If the AI industry achieves its short-term goals, instead of paying a human $100,000/year to do some desk job, companies will pay Microsoft/Google/OpenAI/whoever $20,000/year in API tokens and keep the extra money for themselves. To me, this doesn't seem like a way to reduce wealth inequality, it seems like a way to accelerate it. Sure, there's nothing inherent to AI that makes it cause wealth inequality. However, literally every innovation in human history that allows a single worker to generate more value has caused most of that extra value to get captured by the ownership class. I don't see how AI will be any different.

fragmede 6 days ago | parent | next [-]

Even if it costs $100k/yr in GPU and RAM, the robot's preferable. It doesn't get sick, it doesn't have a family, it doesn't show up hungover, it doesn't sleep. It can be copy and pasted and duplicated and turned off as necessary.

jstummbillig 6 days ago | parent | prev | next [-]

The point is that instead of having to complain about the ownership class, you can now be an owner more easily than before. AI enables people to do more on their own. You can build stuff that simply was not feasible before. You still have to do it though.

If you prefer to be subject to the ownership class, I recommend being honest about why that is.

ndiddy 6 days ago | parent | next [-]

In that case you're still subject to the companies who have billions of dollars to spend on training frontier models and server farms full of GPUs. They're free to change their pricing or the quality of the services offered at will (see the recent Claude Code limit changes). Long-term, what you're describing would be a ton of underpaid "entrepreneurs" with no benefits all working away on whatever B2B SaaS web app while all the real money gets made by the AI services they subscribe to. It would be similar to how Uber has "democratized" taxis.
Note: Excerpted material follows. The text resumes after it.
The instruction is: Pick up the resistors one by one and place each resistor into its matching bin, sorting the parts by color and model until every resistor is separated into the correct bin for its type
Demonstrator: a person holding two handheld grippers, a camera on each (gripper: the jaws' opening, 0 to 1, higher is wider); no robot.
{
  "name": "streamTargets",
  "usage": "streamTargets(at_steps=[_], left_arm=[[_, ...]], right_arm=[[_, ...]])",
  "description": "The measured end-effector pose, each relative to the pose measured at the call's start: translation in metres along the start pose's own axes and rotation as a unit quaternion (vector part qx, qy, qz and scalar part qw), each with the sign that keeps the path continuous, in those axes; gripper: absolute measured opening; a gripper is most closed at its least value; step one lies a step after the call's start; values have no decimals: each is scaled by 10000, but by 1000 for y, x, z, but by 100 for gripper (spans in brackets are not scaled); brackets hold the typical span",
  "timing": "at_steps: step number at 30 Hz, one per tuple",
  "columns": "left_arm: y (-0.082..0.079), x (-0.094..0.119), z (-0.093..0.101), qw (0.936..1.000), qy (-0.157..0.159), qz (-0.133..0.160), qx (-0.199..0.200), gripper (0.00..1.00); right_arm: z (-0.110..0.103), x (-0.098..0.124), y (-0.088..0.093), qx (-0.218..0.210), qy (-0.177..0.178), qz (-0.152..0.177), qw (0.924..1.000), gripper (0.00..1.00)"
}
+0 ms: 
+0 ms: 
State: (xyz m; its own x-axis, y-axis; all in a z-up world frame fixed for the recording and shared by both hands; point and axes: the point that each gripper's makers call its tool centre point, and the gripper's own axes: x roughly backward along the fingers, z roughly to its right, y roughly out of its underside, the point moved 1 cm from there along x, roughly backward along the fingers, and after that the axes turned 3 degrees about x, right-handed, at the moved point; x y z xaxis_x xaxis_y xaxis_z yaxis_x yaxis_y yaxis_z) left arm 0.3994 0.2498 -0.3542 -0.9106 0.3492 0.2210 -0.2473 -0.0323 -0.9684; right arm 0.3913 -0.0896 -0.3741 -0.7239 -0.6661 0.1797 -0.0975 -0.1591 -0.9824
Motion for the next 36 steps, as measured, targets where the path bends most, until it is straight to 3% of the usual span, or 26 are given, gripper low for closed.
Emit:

weakfish 6 days ago | parent | prev [-]

I, for one, just don't really believe that there's enough market for every person to have their own software business. There's only so many ideas that are interesting enough to be sold.

buu700 6 days ago | parent | prev [-]

Big companies may save money on salaries, which would have first-order effects on the job market — but you could say the same about cloud computing, or computers, or mechanical reapers. Now what about all the companies that previously couldn't afford to exist because someone with a good idea didn't have six+ figures of discretionary income to throw at it?

If AI proves useful enough to effect sustained savings for Big Tech to the degree that you're suggesting, then the flip side of that coin is that it's effectively ZIRP on steroids for startups. The successful businesses which come out of that will ultimately have human labor needs of their own. Job market continues to trend upwards, only with lower concentration and greater overall resulting economic value in the form of more products and services.

Or AI/robotics/etc. gets so good that eventually no one needs human labor, and every company trends toward just being a CEO + board + AI. In that world, unless we expect everyone and their grandma to become an entrepreneur, something to the effect of a UBI would be necessary to keep the world turning without major societal upheaval.

On the other hand, AI skeptics can plan to sit back and eat popcorn while they watch the bigcos suffer the consequences of their mistakes and yield ground to startups. Either way, AI will have been a democratizing force.